Write out every line of the material as it stands, apart from the pictures.

## Data section
-*-
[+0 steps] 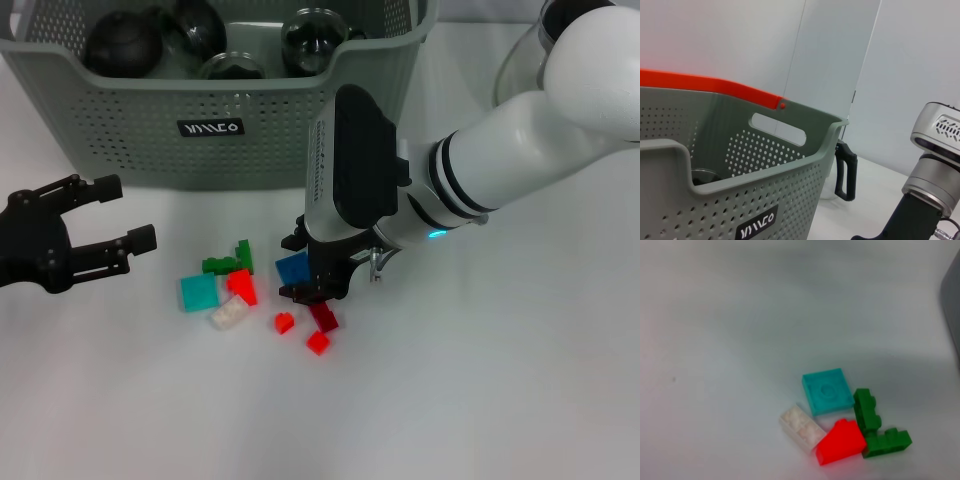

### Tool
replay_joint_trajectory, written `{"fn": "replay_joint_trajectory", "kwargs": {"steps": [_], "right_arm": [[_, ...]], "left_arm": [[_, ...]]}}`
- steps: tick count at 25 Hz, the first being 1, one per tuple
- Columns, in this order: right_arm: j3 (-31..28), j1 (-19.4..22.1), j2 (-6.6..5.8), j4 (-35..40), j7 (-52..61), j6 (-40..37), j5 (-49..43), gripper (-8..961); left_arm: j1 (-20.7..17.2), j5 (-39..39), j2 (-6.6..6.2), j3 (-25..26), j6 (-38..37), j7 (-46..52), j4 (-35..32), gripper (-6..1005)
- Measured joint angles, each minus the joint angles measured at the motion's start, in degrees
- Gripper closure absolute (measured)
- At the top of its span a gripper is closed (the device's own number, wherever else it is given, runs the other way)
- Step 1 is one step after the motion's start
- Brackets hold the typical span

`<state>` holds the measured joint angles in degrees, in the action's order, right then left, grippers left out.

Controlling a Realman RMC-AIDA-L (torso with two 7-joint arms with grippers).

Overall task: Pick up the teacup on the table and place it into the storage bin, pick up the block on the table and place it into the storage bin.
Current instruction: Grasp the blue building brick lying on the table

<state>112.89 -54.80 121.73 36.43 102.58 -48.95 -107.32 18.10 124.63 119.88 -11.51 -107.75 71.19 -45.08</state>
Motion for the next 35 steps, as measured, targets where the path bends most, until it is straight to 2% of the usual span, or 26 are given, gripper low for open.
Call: {"fn": "replay_joint_trajectory", "kwargs": {"steps": [2, 5, 21, 35], "right_arm": [[0.0, 0.0, 0.0, 0.0, 0.0, 0.1, 0.0, 200], [0.1, 0.0, 0.0, 0.0, 0.0, 0.1, 0.0, 354], [0.3, 0.1, -0.01, 0.0, -0.5, 0.7, 0.0, 349], [1.0, 0.3, -0.01, -0.1, -0.4, 1.0, 0.2, 408]], "left_arm": [[0.0, 0.0, 0.0, 0.0, 0.0, 0.0, 0.0, 137], [0.0, 0.0, 0.0, 0.0, 0.0, 0.0, 0.0, 137], [0.0, 0.0, 0.0, 0.0, 0.0, 0.0, 0.1, 137], [0.0, 0.0, 0.0, 0.0, 0.1, 0.0, 0.1, 138]]}}
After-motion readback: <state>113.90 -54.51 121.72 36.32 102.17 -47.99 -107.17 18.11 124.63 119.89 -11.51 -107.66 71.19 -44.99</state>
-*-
## Answer to this problem
[+0 steps] 

### Tool
replay_joint_trajectory, written `{"fn": "replay_joint_trajectory", "kwargs": {"steps": [_], "right_arm": [[_, ...]], "left_arm": [[_, ...]]}}`
- steps: tick count at 25 Hz, the first being 1, one per tuple
- Columns, in this order: right_arm: j3 (-31..28), j1 (-19.4..22.1), j2 (-6.6..5.8), j4 (-35..40), j7 (-52..61), j6 (-40..37), j5 (-49..43), gripper (-8..961); left_arm: j1 (-20.7..17.2), j5 (-39..39), j2 (-6.6..6.2), j3 (-25..26), j6 (-38..37), j7 (-46..52), j4 (-35..32), gripper (-6..1005)
- Measured joint angles, each minus the joint angles measured at the motion's start, in degrees
- Gripper closure absolute (measured)
- At the top of its span a gripper is closed (the device's own number, wherever else it is given, runs the other way)
- Step 1 is one step after the motion's start
- Brackets hold the typical span

`<state>` holds the measured joint angles in degrees, in the action's order, right then left, grippers left out.

Controlling a Realman RMC-AIDA-L (torso with two 7-joint arms with grippers).

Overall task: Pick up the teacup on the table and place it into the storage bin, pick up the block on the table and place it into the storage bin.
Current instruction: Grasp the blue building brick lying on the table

<state>112.89 -54.80 121.73 36.43 102.58 -48.95 -107.32 18.10 124.63 119.88 -11.51 -107.75 71.19 -45.08</state>
Motion for the next 35 steps, as measured, targets where the path bends most, until it is straight to 2% of the usual span, or 26 are given, gripper low for open.
Call: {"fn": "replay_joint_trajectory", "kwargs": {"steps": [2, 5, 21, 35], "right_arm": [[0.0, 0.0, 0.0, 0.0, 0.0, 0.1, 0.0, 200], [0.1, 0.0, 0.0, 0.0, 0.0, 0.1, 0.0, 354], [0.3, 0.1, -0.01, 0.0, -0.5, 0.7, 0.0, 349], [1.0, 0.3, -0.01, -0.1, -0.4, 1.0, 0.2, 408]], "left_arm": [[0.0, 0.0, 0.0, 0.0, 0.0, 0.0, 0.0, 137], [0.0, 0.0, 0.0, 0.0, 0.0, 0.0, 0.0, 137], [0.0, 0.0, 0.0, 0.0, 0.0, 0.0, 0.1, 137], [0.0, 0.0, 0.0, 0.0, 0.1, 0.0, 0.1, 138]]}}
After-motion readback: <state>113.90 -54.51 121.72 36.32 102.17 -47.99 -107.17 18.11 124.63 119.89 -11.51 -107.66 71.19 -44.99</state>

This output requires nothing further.